Add checkError parameter to os.walkDir #13011

demotomohiro · 2020-01-02T19:33:35Z

Fix #10309 without breaking change.
Related to https://forum.nim-lang.org/t/4546

I think this is a better way than #12960.

Sample code:

import os

let dir = if paramCount() > 0: paramStr(1) else: "."
for kind, path in walkDir(dir, checkError = true):
  echo kind, ": ", path

Output on Linux:

colab@67c26b208c9e:~$ ./test aa
/home/colab/Nim/lib/pure/os.nim(2066) test
/home/colab/Nim/lib/pure/includes/oserr.nim(94) raiseOSError
Error: unhandled exception: No such file or directory [OSError]
colab@67c26b208c9e:~$ ./test /root
/home/colab/Nim/lib/pure/os.nim(2066) test
/home/colab/Nim/lib/pure/includes/oserr.nim(94) raiseOSError
Error: unhandled exception: Permission denied [OSError]

Output on Windows 8.1:

f:\temp>test.exe c:\aaaaa
f:\project\demotomohiro\Nim\lib\pure\os.nim(2029) test
f:\project\demotomohiro\Nim\lib\pure\includes\oserr.nim(94) raiseOSError
Error: unhandled exception: 指定されたパスが見つかりません。
 [OSError]

"指定されたパスが見つかりません。" means "The specified path can not be found.".

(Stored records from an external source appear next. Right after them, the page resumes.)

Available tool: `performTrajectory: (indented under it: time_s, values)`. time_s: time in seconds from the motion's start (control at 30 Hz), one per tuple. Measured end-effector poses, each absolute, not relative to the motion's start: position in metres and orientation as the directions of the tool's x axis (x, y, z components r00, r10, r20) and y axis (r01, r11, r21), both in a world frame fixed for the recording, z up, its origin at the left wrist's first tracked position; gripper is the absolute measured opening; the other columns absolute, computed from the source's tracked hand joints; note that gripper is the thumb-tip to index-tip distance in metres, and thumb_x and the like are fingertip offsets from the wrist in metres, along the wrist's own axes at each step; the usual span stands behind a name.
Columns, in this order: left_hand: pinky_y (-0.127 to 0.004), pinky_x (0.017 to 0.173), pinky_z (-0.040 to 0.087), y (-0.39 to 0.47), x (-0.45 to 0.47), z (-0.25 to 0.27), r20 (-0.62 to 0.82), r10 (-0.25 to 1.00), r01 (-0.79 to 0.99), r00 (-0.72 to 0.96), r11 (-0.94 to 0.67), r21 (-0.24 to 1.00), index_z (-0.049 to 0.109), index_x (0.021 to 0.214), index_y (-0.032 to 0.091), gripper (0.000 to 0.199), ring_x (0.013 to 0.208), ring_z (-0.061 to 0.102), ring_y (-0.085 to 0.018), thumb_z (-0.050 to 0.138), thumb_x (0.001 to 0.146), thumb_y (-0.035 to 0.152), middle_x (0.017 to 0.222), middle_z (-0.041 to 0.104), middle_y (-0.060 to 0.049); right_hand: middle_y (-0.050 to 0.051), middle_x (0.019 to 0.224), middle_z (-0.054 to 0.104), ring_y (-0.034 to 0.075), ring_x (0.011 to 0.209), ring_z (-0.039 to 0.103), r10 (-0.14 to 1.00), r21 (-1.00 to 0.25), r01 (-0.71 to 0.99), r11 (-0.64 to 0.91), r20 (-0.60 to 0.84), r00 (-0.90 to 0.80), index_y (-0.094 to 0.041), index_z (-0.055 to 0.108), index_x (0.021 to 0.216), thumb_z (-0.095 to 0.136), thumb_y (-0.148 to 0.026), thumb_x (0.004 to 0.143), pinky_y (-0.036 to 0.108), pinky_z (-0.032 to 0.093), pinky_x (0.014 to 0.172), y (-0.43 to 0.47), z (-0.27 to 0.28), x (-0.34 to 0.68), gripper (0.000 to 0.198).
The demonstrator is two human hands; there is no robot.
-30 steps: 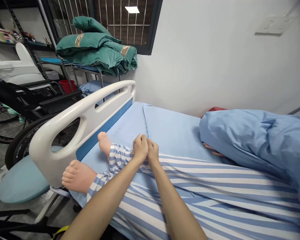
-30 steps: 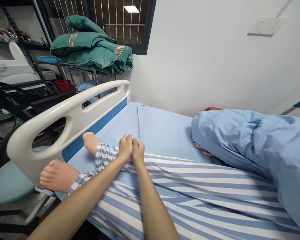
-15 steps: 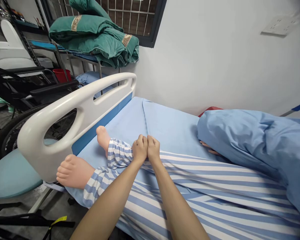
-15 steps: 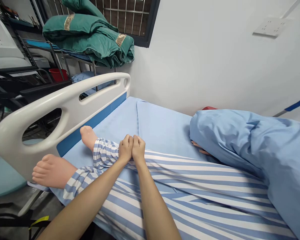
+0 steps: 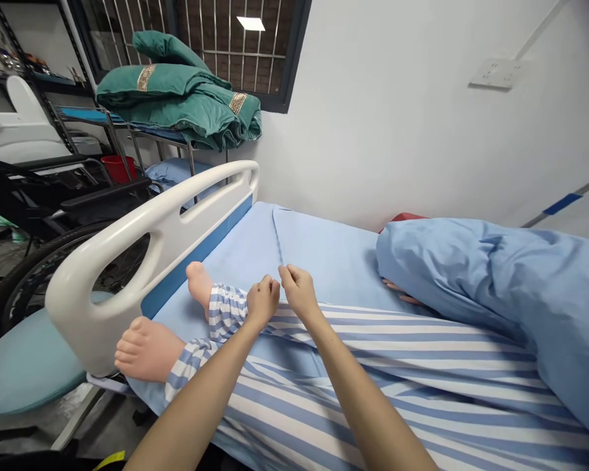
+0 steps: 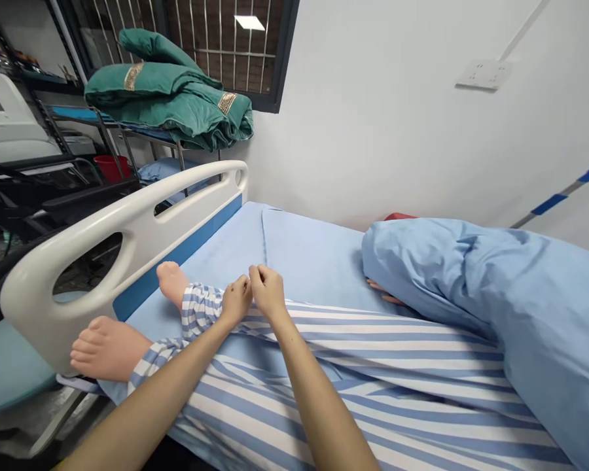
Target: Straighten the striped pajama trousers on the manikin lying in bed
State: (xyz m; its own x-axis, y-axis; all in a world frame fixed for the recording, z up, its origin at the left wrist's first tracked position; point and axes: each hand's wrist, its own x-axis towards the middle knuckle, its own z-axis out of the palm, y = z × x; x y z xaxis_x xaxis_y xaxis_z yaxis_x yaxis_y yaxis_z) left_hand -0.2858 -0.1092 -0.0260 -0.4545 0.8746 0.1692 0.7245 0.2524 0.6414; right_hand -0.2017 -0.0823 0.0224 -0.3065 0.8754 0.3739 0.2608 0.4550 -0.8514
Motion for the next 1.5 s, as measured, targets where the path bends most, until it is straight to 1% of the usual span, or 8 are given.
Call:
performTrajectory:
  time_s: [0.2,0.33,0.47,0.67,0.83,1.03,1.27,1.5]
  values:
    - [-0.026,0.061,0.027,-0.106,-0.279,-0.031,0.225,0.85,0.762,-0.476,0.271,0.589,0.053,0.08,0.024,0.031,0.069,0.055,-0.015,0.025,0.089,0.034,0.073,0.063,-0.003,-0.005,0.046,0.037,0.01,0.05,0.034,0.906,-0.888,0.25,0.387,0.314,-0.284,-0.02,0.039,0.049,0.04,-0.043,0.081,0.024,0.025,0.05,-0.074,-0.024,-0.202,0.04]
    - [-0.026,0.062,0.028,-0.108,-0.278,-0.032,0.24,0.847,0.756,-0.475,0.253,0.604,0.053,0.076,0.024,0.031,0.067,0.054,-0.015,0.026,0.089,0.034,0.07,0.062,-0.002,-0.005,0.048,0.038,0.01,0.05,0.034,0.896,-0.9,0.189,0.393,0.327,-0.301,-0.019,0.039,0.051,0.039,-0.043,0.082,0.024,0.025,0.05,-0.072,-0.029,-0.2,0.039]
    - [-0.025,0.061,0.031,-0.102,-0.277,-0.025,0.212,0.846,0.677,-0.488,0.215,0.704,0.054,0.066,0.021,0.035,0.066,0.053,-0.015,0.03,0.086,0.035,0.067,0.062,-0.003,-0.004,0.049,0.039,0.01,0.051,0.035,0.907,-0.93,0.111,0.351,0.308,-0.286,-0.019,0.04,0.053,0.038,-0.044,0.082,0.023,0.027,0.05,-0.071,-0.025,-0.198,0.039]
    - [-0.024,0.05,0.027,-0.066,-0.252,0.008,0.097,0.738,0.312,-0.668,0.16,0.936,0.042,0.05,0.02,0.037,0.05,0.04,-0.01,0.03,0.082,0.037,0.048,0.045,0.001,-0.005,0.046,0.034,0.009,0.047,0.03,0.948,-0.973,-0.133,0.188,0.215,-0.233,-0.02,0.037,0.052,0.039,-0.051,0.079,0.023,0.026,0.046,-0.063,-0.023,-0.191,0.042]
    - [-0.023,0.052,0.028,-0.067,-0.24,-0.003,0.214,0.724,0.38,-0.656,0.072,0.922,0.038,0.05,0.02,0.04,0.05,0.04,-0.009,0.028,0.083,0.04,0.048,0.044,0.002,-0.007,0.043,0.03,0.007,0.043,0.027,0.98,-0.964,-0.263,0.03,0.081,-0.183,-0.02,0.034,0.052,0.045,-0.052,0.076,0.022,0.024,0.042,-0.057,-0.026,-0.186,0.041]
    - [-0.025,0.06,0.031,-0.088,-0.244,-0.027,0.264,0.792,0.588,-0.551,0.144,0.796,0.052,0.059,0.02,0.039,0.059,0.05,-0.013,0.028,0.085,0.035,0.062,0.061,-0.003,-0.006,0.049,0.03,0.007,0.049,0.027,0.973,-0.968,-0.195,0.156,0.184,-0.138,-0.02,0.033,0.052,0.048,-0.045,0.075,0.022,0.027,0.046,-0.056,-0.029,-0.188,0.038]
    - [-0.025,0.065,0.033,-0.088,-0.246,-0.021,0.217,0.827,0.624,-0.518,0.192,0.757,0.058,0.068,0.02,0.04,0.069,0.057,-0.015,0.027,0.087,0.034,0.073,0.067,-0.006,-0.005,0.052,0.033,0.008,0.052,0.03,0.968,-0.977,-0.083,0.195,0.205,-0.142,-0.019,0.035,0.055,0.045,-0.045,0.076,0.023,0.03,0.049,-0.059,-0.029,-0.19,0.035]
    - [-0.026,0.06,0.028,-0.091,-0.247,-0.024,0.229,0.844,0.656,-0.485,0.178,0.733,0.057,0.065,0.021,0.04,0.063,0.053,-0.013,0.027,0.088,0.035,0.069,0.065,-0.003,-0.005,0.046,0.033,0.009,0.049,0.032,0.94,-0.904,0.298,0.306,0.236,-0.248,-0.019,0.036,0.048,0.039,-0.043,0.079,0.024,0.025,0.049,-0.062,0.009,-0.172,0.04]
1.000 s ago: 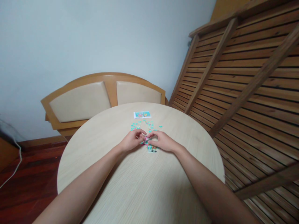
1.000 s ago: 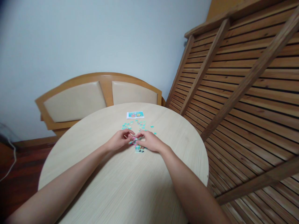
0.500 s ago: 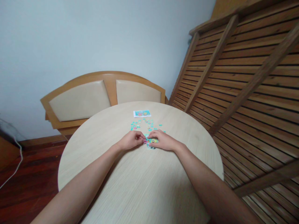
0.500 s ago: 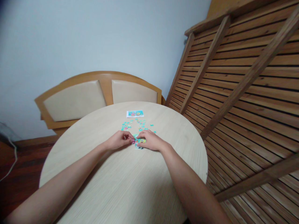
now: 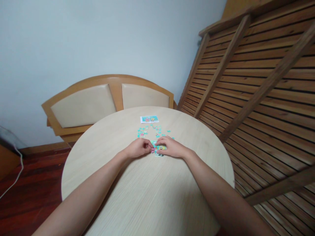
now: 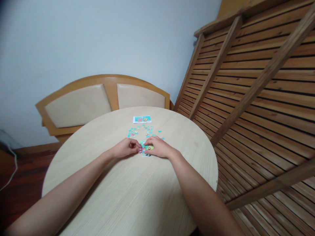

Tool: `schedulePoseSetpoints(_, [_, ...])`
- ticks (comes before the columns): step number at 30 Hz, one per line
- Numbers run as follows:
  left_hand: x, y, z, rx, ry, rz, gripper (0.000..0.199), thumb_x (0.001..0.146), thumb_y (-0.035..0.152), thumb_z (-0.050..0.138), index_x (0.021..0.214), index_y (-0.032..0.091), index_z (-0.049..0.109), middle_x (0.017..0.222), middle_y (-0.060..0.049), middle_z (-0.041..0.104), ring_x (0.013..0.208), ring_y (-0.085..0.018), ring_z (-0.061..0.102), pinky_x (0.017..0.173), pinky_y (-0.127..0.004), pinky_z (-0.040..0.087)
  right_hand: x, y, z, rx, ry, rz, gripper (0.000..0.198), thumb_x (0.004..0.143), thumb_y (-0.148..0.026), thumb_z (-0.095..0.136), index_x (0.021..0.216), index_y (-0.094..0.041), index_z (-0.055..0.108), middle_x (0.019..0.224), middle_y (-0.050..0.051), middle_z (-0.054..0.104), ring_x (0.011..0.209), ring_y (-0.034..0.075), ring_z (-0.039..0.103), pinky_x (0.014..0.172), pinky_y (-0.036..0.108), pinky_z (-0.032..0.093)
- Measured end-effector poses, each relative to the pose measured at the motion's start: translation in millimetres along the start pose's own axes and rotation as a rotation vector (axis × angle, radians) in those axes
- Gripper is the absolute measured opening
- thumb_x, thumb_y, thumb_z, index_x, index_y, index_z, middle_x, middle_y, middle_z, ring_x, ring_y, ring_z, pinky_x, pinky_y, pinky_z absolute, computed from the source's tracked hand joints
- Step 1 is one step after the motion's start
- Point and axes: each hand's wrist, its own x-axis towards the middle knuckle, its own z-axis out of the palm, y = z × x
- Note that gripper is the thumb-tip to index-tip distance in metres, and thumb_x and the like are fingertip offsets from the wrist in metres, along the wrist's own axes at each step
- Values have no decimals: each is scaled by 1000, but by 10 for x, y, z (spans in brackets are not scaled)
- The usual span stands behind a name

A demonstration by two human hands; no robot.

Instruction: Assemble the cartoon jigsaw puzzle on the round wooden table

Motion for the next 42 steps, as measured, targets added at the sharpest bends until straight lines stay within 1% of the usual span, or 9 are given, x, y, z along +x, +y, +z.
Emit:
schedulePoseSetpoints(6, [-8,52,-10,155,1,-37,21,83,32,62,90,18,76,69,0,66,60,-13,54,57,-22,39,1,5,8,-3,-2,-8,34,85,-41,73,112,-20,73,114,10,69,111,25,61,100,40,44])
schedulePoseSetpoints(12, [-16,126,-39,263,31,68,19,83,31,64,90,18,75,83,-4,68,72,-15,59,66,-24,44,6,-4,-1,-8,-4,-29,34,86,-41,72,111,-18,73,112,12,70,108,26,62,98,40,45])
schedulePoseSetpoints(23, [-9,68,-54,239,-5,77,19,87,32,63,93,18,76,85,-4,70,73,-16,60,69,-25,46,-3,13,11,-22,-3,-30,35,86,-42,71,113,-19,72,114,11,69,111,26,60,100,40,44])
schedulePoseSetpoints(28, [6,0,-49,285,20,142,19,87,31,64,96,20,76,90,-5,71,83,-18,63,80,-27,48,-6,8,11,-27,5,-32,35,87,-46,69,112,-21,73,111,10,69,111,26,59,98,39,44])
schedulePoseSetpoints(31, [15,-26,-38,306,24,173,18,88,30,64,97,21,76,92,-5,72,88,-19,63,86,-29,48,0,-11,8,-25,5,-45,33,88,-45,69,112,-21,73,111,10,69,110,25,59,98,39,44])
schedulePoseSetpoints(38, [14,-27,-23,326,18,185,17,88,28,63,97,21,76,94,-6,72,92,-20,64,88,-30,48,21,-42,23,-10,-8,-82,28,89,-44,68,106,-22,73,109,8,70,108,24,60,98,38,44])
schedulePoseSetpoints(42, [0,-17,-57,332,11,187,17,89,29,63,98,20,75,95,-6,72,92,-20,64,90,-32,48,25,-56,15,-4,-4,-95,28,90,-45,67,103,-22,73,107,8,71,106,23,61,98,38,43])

timotheecour · 2020-01-02T20:43:52Z

lib/pure/os.nim

@@ -2021,6 +2026,8 @@ iterator walkDir*(dir: string; relative=false): tuple[kind: PathComponent, path:
            let errCode = getLastError()
            if errCode == ERROR_NO_MORE_FILES: break
            else: raiseOSError(errCode.OSErrorCode)
+      elif checkError:
+        raiseOSError(osLastError())


raiseOSError(osLastError())
=>
raiseOSError(osLastError(), dir)

to show useful runtime info

ditto with other instance of raiseOSError

Araq · 2020-01-03T15:32:52Z

I like it but what's so special about walkDir? There are other iterators like it, shouldn't they all offer the same?

timotheecour · 2020-01-03T19:42:56Z

IMO we should default to checkError=true instead of checkError=false; throwing errors instead of silently swallowing them prevents bugs
(The workaround for code that starts failing is then to add checkError=false; maybe a compatibility flag --compat:oldWalkDir can be used if needed to change that default )

Araq · 2020-01-03T23:53:47Z

Dunno, when I walk over a directory inaccessible dirs might as well not exist so I don't consider it "error prone". At least not more error prone than anything else related to path, file and directory handling (it's a dirty mess).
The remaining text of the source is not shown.